Where Do Central Banks Need To Focus Their Attention? 1

Which are the areas that can make the largest difference economically, and require Central Banks’ attention?
Quite simply, the ones which are currently ignored and not part of the mainstream conversation.
This includes problem areas like loan growth and credit market accessibility, the labor force participation rate, and money velocity.
Starting with bank loans, which, by virtue of being the actual money supply, are of much greater importance than they are currently perceived to be.
What measures can be taken to increase the total amount of loans, and hence money supply, in the economy?
Attempting to answer this question will quite naturally take us to the banks, since they are the ones making loans and actually creating money in the financial system. Which means we will need to understand how things stand from the perspective of the banks. Rephrasing the question accordingly:
Given that interest rates are at historic lows, who are banks lending to, who are they not lending to, and why?
Interest rates are an important part of the question, as well as an important clue, since conventional wisdom (and mainstream belief) dictates that QE, abundant bank reserves, and low interest rates should lead to an explosion in loan growth.
Unfortunately, equating low rates with the easy availability of money is a fallacy; in reality, the opposite is true.
A direct consequence of policies like QE not working as intended and creating economic opportunity is that economic activity still isn’t robust enough for interest rates to rise in a strong and sustainable manner.
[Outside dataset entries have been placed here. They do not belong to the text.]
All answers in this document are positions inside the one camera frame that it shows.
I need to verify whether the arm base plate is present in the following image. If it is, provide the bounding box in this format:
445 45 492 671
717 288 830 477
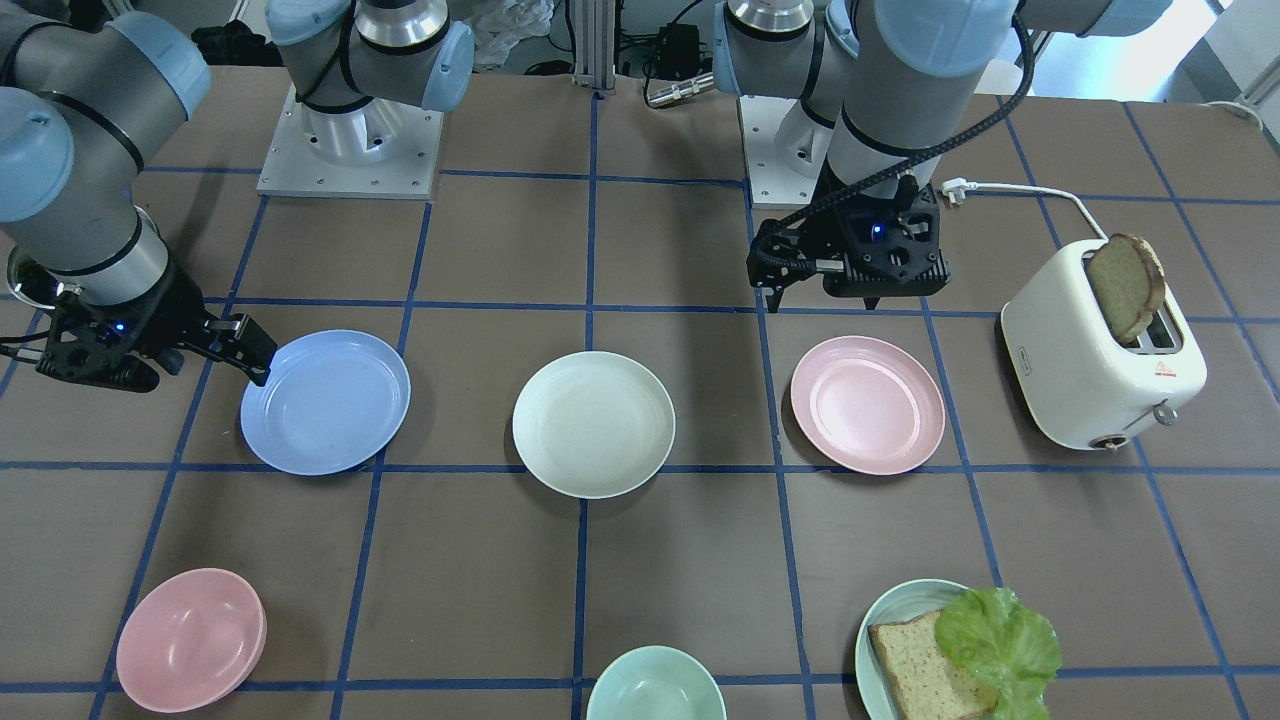
257 91 445 201
739 96 832 210

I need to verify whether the white toaster power cable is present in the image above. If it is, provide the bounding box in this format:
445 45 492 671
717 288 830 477
941 178 1108 243

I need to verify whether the green bowl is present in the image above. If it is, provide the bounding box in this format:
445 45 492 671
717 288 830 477
585 644 727 719

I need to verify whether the green lettuce leaf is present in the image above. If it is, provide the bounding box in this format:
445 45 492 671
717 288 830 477
934 587 1062 719

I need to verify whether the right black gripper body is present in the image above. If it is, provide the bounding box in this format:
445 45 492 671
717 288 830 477
36 264 207 393

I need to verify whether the white toaster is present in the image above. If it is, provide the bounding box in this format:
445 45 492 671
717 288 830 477
998 238 1208 450

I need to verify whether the pink bowl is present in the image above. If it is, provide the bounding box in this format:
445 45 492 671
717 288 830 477
116 568 268 714

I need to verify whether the aluminium frame post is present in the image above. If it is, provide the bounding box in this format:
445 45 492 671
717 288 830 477
566 1 620 95

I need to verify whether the pink plate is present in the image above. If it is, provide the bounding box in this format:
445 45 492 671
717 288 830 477
790 336 946 477

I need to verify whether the toast slice in toaster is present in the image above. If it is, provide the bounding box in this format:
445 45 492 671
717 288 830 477
1084 233 1167 345

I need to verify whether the cream white plate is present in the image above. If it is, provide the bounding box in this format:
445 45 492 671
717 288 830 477
512 351 676 498

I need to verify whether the bread slice on plate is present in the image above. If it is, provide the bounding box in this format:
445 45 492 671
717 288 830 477
899 610 998 719

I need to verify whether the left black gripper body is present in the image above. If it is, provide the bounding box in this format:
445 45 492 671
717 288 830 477
822 176 951 309

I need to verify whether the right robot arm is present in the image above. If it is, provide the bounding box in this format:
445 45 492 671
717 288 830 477
3 1 475 393

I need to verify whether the blue plate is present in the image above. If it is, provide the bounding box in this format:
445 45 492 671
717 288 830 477
239 329 412 477

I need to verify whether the green plate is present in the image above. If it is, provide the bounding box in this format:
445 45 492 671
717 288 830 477
852 578 969 719

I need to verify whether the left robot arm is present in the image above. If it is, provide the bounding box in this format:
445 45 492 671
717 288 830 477
713 1 1169 313

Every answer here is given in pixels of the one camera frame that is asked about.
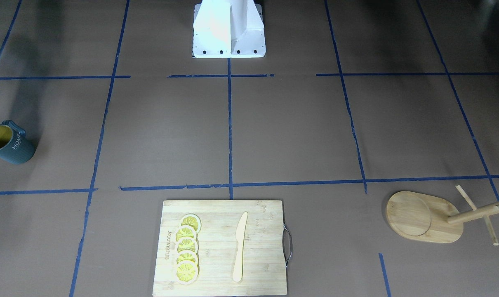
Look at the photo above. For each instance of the dark teal mug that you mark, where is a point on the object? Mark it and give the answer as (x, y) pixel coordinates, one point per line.
(15, 148)

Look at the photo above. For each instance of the white pillar with base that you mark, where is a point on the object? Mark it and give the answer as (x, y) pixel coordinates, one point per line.
(228, 29)

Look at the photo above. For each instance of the bamboo cutting board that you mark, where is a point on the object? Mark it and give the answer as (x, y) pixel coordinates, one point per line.
(203, 231)

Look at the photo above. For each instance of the yellow plastic knife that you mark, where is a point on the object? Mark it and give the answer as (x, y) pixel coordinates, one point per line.
(240, 238)

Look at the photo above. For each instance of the wooden cup rack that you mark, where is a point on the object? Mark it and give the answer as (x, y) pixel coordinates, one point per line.
(422, 217)
This gives rise to what we see today, a situation where banks lend only to their most creditworthy clients. Which naturally means that banks are not lending to anyone they deem to not be creditworthy enough.
This has in turn created a situation where some people can access bank lending, and others cannot.
In other words, bifurcated access to capital, and two different economic realities for two different subsets of the population.
Which takes us to the labor participation rate, which has fallen for the past 13 years or so, ever since the Great Financial Crisis of ‘08, and is still falling.
The Fed’s policies, by being focused on bank reserves, have not created economic opportunity for these folks over the last 13 years. If they did then the labor force participation rate would not have fallen in the way that it has.
This is a worrying trend which indicates deep seated problems in the labor market that have gone unsolved for more than a decade. Which also means there is a large, and growing, portion of the population that has gotten discouraged and simply stopped looking to get back into the workforce.
In other words, permanent damage, from all the way back in 2008, then compounded by the Covid pandemic in 2020.
That’s more than a decade where an increasing number of Americans did not, and could not get an income.
That’s what really matters, and is the crux of our entire discussion; because, from a bank’s perspective, no income = no loan.